Have the absolute BEST wedding OP! Make sure to post as much on social media as possible about all the fun you are having! And how amazing your bridesmaids are! And how you couldn’t have wished for anything more!
Wink

OnlyFoolsnMothers · 21/02/2022 22:26

Not shocking/ overly demanding bride turns into self obsessed mother to be- don’t worry sure you’ll be roped in to plan a gender reveal and baby shower soon enough!

LovePoppy · 21/02/2022 22:31

You planned TWO hens??

Has she always been a taker?

Allmyarseandpeggymartin · 21/02/2022 22:33

She sounds like a right bitch op

Chestofdraws · 21/02/2022 22:34

When you say a few weeks after the wedding can you clarify how many weeks after the wedding is she due ?
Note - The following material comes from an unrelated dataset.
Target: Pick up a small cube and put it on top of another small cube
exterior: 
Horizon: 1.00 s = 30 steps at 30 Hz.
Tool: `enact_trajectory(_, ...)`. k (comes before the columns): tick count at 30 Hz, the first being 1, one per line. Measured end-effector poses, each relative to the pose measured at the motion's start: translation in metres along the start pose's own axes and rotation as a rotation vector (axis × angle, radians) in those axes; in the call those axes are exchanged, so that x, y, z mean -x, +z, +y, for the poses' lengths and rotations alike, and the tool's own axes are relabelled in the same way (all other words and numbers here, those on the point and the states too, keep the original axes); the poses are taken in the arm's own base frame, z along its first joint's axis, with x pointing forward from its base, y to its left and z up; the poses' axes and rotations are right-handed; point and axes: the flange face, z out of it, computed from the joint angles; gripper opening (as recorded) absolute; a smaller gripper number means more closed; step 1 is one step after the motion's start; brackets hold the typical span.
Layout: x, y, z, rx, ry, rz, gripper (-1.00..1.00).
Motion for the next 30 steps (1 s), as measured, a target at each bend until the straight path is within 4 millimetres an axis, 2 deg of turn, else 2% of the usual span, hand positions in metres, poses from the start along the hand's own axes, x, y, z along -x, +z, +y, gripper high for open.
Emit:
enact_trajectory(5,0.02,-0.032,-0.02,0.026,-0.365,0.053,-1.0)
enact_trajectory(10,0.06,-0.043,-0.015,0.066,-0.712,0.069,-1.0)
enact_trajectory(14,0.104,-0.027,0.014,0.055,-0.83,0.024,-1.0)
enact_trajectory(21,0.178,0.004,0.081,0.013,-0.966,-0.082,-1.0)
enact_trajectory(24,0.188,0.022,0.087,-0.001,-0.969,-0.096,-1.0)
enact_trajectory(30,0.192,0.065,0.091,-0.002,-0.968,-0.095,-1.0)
rosewater20 · 21/02/2022 22:34

I would be honest and let her know that you are hurt because you celebrated her marriage when you had a small baby and you are hurt that she isn't at least attempting to make an effort for you. If she makes it clear that she won't be celebrating your engagement or wedding then I would end the friendship. You seem to value this friendship more than she does.

Please do not throw her a baby shower or go out of your way to celebrate her pregnancy as this will build resentment regarding her lack of effort for you.

Derbee · 21/02/2022 22:38

I think it’s fine for her to prioritise her pregnancy and baby, and say no to coming etc. But I would have done the same if I were you. I wouldn’t have planned 2 hen dos, and left my baby for 4 nights etc.
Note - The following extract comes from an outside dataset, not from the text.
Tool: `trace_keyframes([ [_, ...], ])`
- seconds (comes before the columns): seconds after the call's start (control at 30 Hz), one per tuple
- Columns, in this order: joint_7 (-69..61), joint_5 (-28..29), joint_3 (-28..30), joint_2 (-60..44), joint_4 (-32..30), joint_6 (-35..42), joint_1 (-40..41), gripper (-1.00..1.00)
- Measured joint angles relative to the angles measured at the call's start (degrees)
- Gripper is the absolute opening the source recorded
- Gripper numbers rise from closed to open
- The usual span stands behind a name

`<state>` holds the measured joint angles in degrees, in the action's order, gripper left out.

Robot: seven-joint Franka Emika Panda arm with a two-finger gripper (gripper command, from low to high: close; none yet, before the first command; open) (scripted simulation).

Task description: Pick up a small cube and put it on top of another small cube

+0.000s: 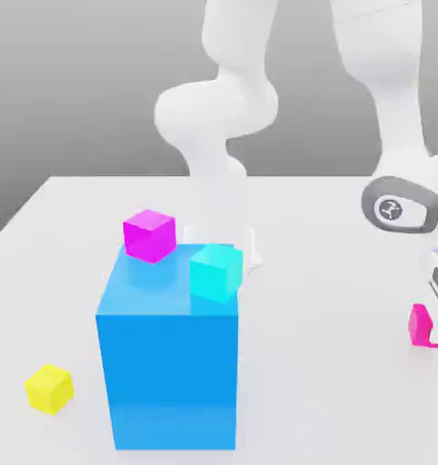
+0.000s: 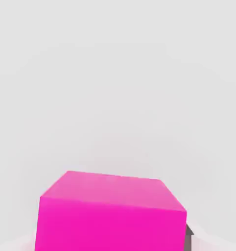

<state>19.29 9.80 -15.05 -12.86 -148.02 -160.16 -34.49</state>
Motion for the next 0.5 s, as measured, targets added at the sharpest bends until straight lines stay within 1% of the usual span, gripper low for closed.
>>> trace_keyframes([
  [0.03, -0.79, -1.56, -0.09, 2.06, -0.08, 1.88, 0.79, -1.0],
  [0.1, -0.81, -3.92, 1.77, 6.05, 0.78, 6.5, 3.23, -1.0],
  [0.2, 0.57, -6.07, 4.88, 11.89, 2.47, 13.82, 10.3, -1.0],
  [0.33, 3.4, -7.73, 8.57, 19.54, 4.88, 23.73, 16.62, -1.0],
  [0.5, 8.04, -8.32, 14.89, 28.97, 7.93, 36.18, 23.61, -1.0],
])
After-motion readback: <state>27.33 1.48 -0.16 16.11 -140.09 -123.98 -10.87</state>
So I understand feeling like the effort hasn’t been reciprocated, but I think her actions for your wedding are more understandable than your actions for her wedding, in my opinion.
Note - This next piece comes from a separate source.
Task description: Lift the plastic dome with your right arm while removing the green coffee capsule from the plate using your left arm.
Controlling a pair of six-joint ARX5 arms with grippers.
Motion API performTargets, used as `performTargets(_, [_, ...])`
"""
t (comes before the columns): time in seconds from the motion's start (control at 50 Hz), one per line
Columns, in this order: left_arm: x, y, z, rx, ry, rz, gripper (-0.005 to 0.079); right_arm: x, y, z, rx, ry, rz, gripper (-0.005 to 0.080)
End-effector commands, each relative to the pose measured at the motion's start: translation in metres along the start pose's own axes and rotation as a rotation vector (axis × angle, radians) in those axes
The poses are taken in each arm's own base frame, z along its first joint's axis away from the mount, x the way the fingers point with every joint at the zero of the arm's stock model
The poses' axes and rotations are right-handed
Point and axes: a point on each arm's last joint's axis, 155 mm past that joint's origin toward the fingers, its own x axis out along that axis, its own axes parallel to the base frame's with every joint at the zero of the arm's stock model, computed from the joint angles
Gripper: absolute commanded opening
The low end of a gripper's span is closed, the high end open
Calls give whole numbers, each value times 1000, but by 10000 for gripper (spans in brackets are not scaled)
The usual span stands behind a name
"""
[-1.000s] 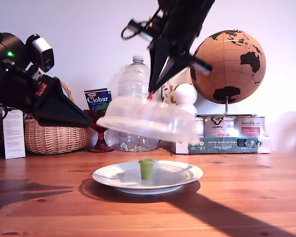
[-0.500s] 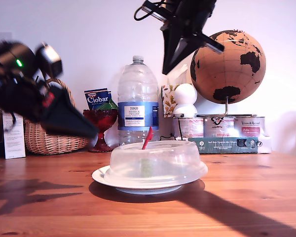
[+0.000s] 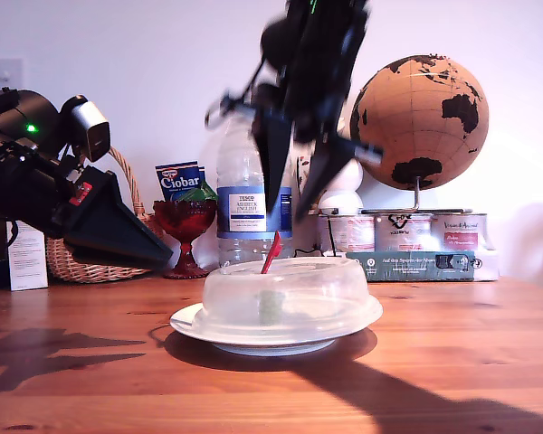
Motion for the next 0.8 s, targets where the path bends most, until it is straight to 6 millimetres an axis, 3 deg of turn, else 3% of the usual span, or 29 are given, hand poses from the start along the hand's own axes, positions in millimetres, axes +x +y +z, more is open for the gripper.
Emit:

BoldMove · 21/02/2022 22:41

People manage situations differently. You had already had your baby. She might be terrified. I can see your point of view too though. Think maybe you should tell her you feel hurt even so it'll look like you're not being understanding so you can't win really! Its shame she's not willing to wait until nearer the time. Hope you have a wonderful day. Don't let this put a dampener on your bug day.

Mummyof287 · 21/02/2022 22:42

Seems ridiculous to not have seen how she felt nearer the time...i maybe get the not wanting the responsibility or pressure being maid of honour when heavily pregnant or having a newborn, but not going at all when you're such close friends and you're happy to accomodate baby seems very strange and unfair.

Sadly weddings bring out the worst in people sometimes- my best friend of 10yrs who was my maid of honour cut me out of her life suddenly with no explanation afew months after ours.

PinkiOcelot · 21/02/2022 22:42

She sounds like a right selfish, only person to have ever been pregnant or had a baby madam.

UniversalAunt · 21/02/2022 22:43

Hmm, I’d take her at her word, it’s a NO!

But understandably you are surprised & disappointed at her blanket refusal to engage.

As pps have said mebbe it’s taken a lot for her to get pregnant this far so having a safe pregnancy is everything & nothing else is happening until the baby is here.

Mebbe she’s not good at sharing the limelight. You did so much to shine the sun & moon up for her big day, & she’s not up to being there for your hens & wedding when she’s not front stage, just heavily pregnant friend second from the left?

As pp said, your her best friend but she’s not your best friend.

AngelinaFibres · 21/02/2022 22:43

Your friendship was useful to her. She is now married and pregnant. You have sadly served your purpose Op. She is not the friend you hoped she would be.